「そう言われても、逢いたいし色々後悔が残るわよね。でもね、それで良いの。その心の痛みを大事にしなければダメ。それが生きているって事なのよ、レン。心を殺して愛も情も感じない生活をしていたらヴォルデモートと同じになってしまうわ。」
たくさん泣いて、たくさん傷ついて、たくさん人を愛して前へ進んで行きなさい。
アクアはレンから身を離すとにっこりと微笑んではくれた。
「俺に泣かせるなと文句たれる権利はないな、アクア。」
レンは涙をぬぐいながら大きく頷くと、大きく溜息を吐きながらシリウスが2人を見下ろしていた。
「あら、私は良いのよ。愛があるもの。」
シリウスはそれにふんっと鼻で笑えば視線を逸らしレンを視線が合ってしまう。
「シリウス。アンタが私やアンタの娘か息子を守って死んだらどうする?」
「なんで俺が死ぬ前提で、死んだ後の事を想像しなきゃならねーんだよ。」
「良いから早く何か言いなさいよ!」
「…ゴーストになる気は無いが、お前が死ぬまで側で見守っててやるさ。意外と寂しがり屋の兎だからな?」
シリウスの口元がニヤリと笑うと、アクアはその頬をつねれば、何しやがると怒るシリウス。
「照れ隠し、ですよね?アクアさん。
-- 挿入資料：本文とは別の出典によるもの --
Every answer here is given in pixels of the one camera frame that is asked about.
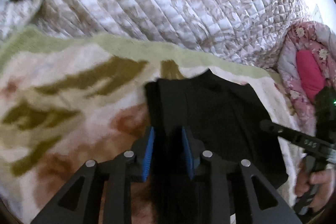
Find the person right hand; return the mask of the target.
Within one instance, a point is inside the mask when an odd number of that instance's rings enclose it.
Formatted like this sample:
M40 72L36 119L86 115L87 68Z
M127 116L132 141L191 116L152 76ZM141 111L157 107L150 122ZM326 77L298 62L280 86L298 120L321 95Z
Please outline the person right hand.
M302 161L299 165L299 173L295 185L295 195L303 196L309 191L312 185L318 185L318 192L315 194L310 207L316 213L327 205L335 190L335 170L326 169L321 172L307 175L305 163Z

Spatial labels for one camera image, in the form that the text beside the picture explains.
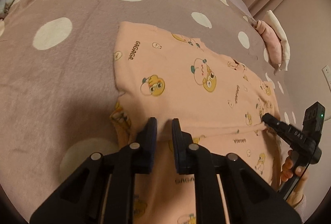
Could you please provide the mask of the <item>person's right hand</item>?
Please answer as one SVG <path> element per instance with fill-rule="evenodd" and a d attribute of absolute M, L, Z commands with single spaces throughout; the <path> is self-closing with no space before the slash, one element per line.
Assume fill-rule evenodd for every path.
<path fill-rule="evenodd" d="M 287 194 L 287 202 L 290 206 L 297 206 L 303 200 L 304 188 L 309 177 L 309 171 L 305 166 L 296 165 L 293 160 L 293 150 L 288 151 L 288 156 L 286 157 L 281 170 L 281 194 Z M 292 189 L 292 179 L 297 180 L 295 187 Z"/>

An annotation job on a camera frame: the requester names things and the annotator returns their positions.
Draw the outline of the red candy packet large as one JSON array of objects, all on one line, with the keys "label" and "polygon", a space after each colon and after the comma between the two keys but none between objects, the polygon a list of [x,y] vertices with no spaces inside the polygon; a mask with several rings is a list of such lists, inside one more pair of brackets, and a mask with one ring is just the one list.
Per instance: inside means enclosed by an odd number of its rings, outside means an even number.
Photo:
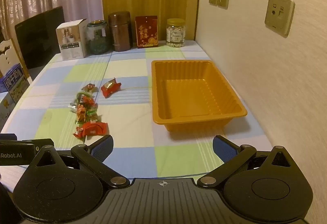
[{"label": "red candy packet large", "polygon": [[86,136],[106,135],[108,131],[107,123],[103,122],[86,122],[82,126],[76,127],[76,131],[73,135],[78,138],[84,138]]}]

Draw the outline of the green candy packet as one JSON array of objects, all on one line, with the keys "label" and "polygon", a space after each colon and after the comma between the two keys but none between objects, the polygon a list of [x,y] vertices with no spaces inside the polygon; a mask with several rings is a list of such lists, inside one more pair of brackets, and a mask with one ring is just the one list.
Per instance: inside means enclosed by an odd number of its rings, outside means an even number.
[{"label": "green candy packet", "polygon": [[86,111],[86,119],[89,122],[98,122],[99,117],[97,115],[97,109],[89,109]]}]

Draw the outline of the green black snack tube packet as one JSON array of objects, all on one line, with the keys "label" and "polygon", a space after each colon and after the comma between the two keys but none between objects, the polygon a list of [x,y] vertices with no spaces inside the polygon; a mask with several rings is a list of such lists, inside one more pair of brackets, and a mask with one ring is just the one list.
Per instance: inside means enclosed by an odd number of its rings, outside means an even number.
[{"label": "green black snack tube packet", "polygon": [[86,121],[87,110],[93,105],[94,100],[88,92],[78,92],[75,99],[76,104],[76,123],[84,124]]}]

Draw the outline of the white blue carton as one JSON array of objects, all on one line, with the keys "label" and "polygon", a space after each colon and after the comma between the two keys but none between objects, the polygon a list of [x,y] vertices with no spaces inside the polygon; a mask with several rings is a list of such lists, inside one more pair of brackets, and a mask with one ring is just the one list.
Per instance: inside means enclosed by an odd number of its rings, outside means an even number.
[{"label": "white blue carton", "polygon": [[0,130],[3,129],[12,110],[15,108],[15,102],[8,92],[0,94]]}]

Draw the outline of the brown small snack packet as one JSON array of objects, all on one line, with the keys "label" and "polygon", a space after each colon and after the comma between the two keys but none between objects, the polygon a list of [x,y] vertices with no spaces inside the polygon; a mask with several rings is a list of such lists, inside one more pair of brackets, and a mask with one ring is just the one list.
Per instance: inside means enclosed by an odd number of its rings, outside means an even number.
[{"label": "brown small snack packet", "polygon": [[86,86],[82,87],[82,91],[88,92],[88,93],[93,93],[97,91],[97,87],[95,84],[89,83]]}]

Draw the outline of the blue milk carton box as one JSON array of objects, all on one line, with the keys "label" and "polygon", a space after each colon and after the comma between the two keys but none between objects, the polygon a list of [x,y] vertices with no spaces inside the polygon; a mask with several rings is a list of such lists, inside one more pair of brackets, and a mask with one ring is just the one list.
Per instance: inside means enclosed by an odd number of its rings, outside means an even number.
[{"label": "blue milk carton box", "polygon": [[1,93],[8,92],[12,100],[18,103],[24,92],[29,87],[29,82],[26,79],[22,66],[18,63],[1,77],[0,81]]}]

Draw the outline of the red square snack packet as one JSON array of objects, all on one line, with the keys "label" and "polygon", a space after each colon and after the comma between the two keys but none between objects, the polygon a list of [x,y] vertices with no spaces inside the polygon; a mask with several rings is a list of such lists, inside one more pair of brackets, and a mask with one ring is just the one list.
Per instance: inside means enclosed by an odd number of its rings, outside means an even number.
[{"label": "red square snack packet", "polygon": [[113,78],[107,81],[102,87],[101,91],[105,98],[108,98],[113,93],[117,92],[120,89],[121,83],[116,81],[116,78]]}]

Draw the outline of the orange plastic tray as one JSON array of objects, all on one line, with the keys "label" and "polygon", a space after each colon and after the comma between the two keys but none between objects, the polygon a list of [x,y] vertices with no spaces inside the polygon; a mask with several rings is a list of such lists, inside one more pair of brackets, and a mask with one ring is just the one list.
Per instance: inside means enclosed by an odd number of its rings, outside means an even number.
[{"label": "orange plastic tray", "polygon": [[209,60],[151,63],[152,118],[172,133],[215,132],[247,110]]}]

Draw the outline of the white wooden chair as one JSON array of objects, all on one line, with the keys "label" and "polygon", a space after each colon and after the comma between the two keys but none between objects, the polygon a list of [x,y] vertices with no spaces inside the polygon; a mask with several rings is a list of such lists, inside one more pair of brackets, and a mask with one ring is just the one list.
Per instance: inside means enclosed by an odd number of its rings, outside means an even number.
[{"label": "white wooden chair", "polygon": [[32,84],[32,79],[29,75],[26,64],[19,56],[15,43],[12,39],[1,42],[1,55],[0,55],[0,75],[1,77],[5,76],[5,74],[16,64],[20,64],[23,70],[23,73],[28,80],[29,84]]}]

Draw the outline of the dark green glass jar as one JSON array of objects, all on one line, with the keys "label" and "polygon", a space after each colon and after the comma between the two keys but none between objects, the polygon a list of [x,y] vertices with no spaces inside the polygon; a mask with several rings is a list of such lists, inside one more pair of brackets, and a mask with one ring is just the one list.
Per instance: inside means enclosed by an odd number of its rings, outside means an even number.
[{"label": "dark green glass jar", "polygon": [[109,50],[106,27],[107,23],[104,20],[94,20],[87,24],[87,47],[91,54],[100,55]]}]

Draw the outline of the white product box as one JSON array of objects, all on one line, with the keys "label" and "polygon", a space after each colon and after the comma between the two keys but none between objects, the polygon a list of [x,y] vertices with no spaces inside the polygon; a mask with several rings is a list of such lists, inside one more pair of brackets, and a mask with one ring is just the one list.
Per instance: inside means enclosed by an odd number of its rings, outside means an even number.
[{"label": "white product box", "polygon": [[81,19],[65,22],[57,27],[58,45],[64,61],[81,59],[87,56],[87,24],[87,19]]}]

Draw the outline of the brown metal canister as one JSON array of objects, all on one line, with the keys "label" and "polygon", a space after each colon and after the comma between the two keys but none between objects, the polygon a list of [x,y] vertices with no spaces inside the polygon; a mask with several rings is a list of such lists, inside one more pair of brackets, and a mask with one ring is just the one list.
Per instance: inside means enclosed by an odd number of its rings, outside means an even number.
[{"label": "brown metal canister", "polygon": [[109,14],[108,21],[115,51],[130,50],[133,45],[130,12],[119,11]]}]

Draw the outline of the red festive box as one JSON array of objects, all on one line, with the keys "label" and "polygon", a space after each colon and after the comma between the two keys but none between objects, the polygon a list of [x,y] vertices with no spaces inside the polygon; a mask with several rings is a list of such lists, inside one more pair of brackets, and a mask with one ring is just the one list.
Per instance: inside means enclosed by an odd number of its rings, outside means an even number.
[{"label": "red festive box", "polygon": [[157,47],[159,45],[157,16],[136,16],[135,29],[138,48]]}]

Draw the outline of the clear jar yellow lid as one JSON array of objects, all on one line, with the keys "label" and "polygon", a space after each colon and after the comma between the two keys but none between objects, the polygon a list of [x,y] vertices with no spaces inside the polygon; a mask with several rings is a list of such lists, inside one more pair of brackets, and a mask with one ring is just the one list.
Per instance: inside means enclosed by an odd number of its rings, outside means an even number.
[{"label": "clear jar yellow lid", "polygon": [[169,18],[166,25],[166,43],[170,47],[182,47],[185,42],[185,20]]}]

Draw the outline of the wall network outlet plate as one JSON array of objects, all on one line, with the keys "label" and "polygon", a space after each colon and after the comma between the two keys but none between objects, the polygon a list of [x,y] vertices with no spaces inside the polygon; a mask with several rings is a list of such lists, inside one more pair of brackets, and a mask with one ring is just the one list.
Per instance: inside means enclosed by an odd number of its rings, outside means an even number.
[{"label": "wall network outlet plate", "polygon": [[292,0],[268,0],[264,24],[283,37],[288,37],[295,10]]}]
」
レンがそう言うとアクアは驚いた様に目を丸くし、そしてわずかに頬を赤らめた。
珍しいものが見れたとニタニタとするシリウスからアクアは怒った様に立ち上がりレンに話すだけ話したらちゃんと帰りなさいよと一言言い残して何処かへとスタスタと歩いて行ってしまう。